• TASK INPUTS:
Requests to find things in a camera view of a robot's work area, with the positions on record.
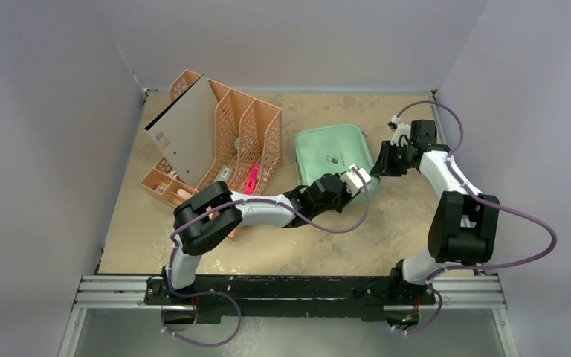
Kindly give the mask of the mint green storage case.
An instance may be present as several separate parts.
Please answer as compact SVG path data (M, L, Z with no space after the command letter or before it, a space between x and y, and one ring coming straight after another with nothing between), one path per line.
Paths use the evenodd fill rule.
M352 124L299 132L294 139L298 181L310 185L323 174L342 173L353 164L369 171L373 160L363 132Z

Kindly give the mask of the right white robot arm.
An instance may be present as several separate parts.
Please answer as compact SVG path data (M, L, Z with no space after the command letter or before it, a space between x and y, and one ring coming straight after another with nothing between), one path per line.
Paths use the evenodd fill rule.
M438 142L432 120L410 124L393 117L389 123L393 136L381 144L371 176L399 177L417 170L433 187L439 199L426 247L415 257L399 263L401 273L390 279L387 291L396 302L404 303L424 285L453 266L475 266L491 259L494 250L498 212L476 202L472 195L497 203L493 195L483 195L467 182L450 154Z

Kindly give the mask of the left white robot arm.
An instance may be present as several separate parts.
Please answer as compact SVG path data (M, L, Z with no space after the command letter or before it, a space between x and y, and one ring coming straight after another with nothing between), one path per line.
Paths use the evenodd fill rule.
M327 173L310 185L276 196L253 196L229 189L218 181L173 211L170 261L164 268L163 294L174 304L188 301L203 254L216 248L238 227L270 225L299 228L329 210L337 213L360 193L367 192L368 172L351 166Z

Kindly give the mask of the pink marker pen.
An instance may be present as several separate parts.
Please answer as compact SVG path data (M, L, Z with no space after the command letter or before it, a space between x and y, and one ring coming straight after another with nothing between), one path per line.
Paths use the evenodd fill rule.
M244 194L245 195L252 195L254 192L254 189L257 185L257 180L258 180L258 175L259 175L259 163L254 163L251 165L249 174L248 174L248 179L246 181L245 184L245 188L244 188Z

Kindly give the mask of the pink plastic desk organizer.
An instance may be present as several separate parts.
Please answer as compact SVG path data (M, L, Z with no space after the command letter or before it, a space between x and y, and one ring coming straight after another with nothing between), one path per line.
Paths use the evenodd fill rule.
M282 158L281 110L265 101L209 79L218 100L215 109L215 156L197 188L185 184L163 157L141 184L155 198L173 207L223 181L244 193L251 165L259 163L252 195L262 195Z

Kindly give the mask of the grey folder board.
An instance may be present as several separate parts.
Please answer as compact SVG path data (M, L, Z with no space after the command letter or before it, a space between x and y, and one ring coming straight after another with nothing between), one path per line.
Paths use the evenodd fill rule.
M172 85L174 96L145 127L180 179L197 188L215 156L215 109L218 104L208 78L185 71Z

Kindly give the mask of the black table front rail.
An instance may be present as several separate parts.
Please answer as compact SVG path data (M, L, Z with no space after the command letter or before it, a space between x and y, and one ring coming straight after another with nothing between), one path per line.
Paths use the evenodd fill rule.
M81 279L74 305L88 309L153 309L195 314L199 323L223 317L393 319L395 312L505 307L495 276L439 277L411 286L391 276L200 274L180 295L160 276L93 275Z

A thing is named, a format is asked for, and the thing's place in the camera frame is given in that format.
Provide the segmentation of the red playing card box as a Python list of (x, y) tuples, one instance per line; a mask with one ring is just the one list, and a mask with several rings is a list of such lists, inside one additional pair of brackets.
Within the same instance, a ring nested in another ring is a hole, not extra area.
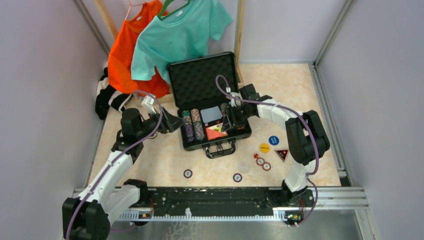
[(228, 135), (226, 131), (223, 131), (222, 123), (208, 126), (205, 130), (206, 130), (206, 137), (209, 141), (223, 138)]

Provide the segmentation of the black poker set case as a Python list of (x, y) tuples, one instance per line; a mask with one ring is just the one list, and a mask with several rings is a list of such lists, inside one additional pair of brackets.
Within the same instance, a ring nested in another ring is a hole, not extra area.
[[(229, 103), (229, 99), (220, 92), (218, 87), (226, 88), (224, 81), (217, 85), (215, 78), (222, 75), (232, 92), (238, 92), (238, 78), (236, 70), (235, 54), (231, 51), (212, 54), (199, 58), (182, 60), (167, 64), (174, 103), (177, 107), (177, 115), (182, 117), (182, 111), (212, 108), (222, 103)], [(209, 127), (222, 123), (223, 119), (209, 122)], [(209, 159), (215, 159), (233, 154), (236, 151), (236, 141), (246, 139), (252, 134), (250, 124), (227, 131), (227, 136), (208, 140), (204, 122), (201, 123), (205, 138), (188, 142), (185, 127), (181, 127), (182, 146), (186, 151), (203, 149)]]

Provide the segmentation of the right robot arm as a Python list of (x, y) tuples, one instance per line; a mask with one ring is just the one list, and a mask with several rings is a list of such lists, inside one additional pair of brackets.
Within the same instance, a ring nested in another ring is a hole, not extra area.
[(293, 163), (282, 181), (281, 199), (287, 206), (295, 206), (307, 189), (309, 176), (318, 172), (320, 159), (330, 149), (330, 140), (320, 116), (314, 110), (297, 111), (269, 95), (260, 95), (252, 84), (240, 92), (232, 92), (229, 86), (216, 86), (230, 100), (225, 109), (225, 130), (241, 127), (248, 118), (256, 116), (286, 131)]

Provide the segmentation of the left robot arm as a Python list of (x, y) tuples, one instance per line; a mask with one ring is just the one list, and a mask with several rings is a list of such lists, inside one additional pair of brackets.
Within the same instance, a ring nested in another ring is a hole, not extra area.
[(148, 119), (143, 119), (137, 108), (123, 111), (121, 129), (106, 163), (77, 197), (69, 197), (62, 204), (64, 239), (105, 240), (112, 224), (124, 211), (134, 204), (144, 207), (149, 203), (145, 182), (130, 180), (119, 189), (116, 186), (138, 159), (145, 140), (155, 133), (172, 133), (185, 121), (163, 107), (148, 115)]

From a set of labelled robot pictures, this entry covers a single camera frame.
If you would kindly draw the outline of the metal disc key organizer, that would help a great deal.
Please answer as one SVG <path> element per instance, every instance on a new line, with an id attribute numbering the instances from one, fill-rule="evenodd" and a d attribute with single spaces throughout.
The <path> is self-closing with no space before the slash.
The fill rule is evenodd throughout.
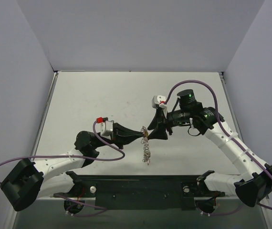
<path id="1" fill-rule="evenodd" d="M 143 134 L 141 144 L 143 145 L 143 162 L 147 165 L 150 164 L 151 152 L 149 149 L 149 142 L 148 142 L 148 131 L 145 126 L 142 126 L 141 132 Z"/>

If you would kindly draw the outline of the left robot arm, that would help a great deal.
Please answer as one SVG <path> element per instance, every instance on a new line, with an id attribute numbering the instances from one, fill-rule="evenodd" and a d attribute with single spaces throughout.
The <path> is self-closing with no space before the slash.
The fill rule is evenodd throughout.
<path id="1" fill-rule="evenodd" d="M 111 121 L 102 122 L 102 132 L 81 131 L 73 149 L 57 156 L 19 158 L 18 163 L 0 183 L 0 188 L 15 211 L 28 208 L 36 199 L 56 193 L 75 197 L 82 185 L 71 170 L 83 168 L 100 158 L 97 148 L 109 146 L 123 159 L 125 145 L 142 138 L 143 132 L 134 131 Z"/>

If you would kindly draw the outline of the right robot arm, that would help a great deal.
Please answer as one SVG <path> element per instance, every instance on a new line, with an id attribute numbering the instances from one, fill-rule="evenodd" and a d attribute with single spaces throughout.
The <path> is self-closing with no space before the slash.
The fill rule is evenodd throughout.
<path id="1" fill-rule="evenodd" d="M 167 140 L 176 126 L 193 127 L 213 142 L 239 171 L 239 175 L 207 171 L 197 179 L 196 188 L 200 194 L 215 191 L 236 195 L 245 205 L 254 207 L 272 192 L 272 165 L 249 150 L 213 107 L 203 107 L 191 89 L 177 94 L 178 110 L 168 112 L 165 101 L 161 95 L 152 99 L 156 113 L 148 126 L 150 140 Z"/>

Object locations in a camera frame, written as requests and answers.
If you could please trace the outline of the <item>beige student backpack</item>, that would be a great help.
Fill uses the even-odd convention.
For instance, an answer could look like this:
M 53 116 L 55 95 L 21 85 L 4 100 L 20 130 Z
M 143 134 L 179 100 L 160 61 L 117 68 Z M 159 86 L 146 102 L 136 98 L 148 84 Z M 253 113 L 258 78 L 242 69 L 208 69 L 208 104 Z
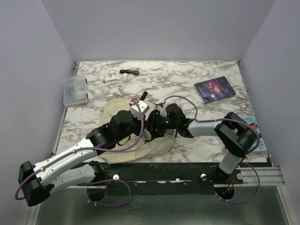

• YOUR OBJECTIVE: Using the listing above, work out how many of its lines include "great", and give only the result.

• EXERCISE RESPONSE: 4